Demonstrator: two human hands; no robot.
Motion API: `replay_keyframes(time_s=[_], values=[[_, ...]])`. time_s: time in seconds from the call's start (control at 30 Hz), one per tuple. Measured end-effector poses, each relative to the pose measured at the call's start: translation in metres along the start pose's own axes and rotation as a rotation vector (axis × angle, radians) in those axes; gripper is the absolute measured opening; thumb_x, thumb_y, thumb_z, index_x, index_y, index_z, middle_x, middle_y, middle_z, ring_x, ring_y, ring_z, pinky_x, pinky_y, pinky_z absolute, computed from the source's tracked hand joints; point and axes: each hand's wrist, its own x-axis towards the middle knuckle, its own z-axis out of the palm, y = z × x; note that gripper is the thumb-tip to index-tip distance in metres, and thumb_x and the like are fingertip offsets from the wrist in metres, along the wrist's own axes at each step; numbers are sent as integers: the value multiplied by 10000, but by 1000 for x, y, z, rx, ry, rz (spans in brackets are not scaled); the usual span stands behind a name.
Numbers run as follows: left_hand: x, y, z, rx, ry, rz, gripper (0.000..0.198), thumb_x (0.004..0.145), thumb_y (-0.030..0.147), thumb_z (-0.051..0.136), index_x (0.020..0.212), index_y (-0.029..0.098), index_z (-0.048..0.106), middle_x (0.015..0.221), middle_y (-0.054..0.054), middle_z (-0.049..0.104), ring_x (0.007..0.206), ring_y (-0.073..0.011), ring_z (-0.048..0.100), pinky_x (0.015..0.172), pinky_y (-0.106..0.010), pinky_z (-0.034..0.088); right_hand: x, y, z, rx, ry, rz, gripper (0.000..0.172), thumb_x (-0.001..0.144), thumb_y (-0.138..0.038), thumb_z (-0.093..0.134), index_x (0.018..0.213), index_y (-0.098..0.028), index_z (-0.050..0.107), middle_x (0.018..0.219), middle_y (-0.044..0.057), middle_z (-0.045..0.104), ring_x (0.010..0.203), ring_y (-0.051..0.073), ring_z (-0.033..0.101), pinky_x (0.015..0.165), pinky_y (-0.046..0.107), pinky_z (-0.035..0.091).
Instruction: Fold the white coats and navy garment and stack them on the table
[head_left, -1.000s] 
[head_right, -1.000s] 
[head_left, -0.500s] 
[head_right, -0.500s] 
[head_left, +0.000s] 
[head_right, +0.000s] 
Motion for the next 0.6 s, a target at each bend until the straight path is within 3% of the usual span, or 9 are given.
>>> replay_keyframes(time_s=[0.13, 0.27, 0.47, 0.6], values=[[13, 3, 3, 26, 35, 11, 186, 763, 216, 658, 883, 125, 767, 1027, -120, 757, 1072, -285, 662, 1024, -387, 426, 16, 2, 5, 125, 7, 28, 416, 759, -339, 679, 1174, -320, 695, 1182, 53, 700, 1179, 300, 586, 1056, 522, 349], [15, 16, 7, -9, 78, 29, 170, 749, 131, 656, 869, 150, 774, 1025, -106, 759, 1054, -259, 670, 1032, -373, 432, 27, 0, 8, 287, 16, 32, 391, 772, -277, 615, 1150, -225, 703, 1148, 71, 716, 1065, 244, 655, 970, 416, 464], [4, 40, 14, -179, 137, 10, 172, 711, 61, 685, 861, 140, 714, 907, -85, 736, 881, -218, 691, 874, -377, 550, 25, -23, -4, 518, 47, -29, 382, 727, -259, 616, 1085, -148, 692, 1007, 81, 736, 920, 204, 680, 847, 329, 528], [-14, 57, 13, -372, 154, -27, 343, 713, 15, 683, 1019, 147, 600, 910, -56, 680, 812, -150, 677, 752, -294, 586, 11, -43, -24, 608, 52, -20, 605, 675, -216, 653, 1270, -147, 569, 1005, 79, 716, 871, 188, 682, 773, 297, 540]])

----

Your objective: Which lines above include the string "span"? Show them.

Result below:
Motion API: `replay_keyframes(time_s=[_], values=[[_, ...]])`. time_s: time in seconds from the call's start (control at 30 Hz), one per tuple. Measured end-effector poses, each relative to the pose measured at the call's start: translation in metres along the start pose's own axes and rotation as a rotation vector (axis × angle, radians) in those axes; gripper is the absolute measured opening; thumb_x, thumb_y, thumb_z, index_x, index_y, index_z, middle_x, middle_y, middle_z, ring_x, ring_y, ring_z, pinky_x, pinky_y, pinky_z absolute, computed from the source's tracked hand joints; point and axes: each hand's wrist, its own x-axis towards the middle knuckle, its own z-axis out of the palm, y = z × x; note that gripper is the thumb-tip to index-tip distance in metres, and thumb_x and the like are fingertip offsets from the wrist in metres, along the wrist's own axes at each step; numbers are sent as integers: the value multiplied by 10000, but by 1000 for x, y, z, rx, ry, rz (spans in brackets are not scaled); the usual span stands behind a name.
Motion for the next 0.6 s, a target at each bend until the straight path is within 3% of the usual span, or 9 are given.

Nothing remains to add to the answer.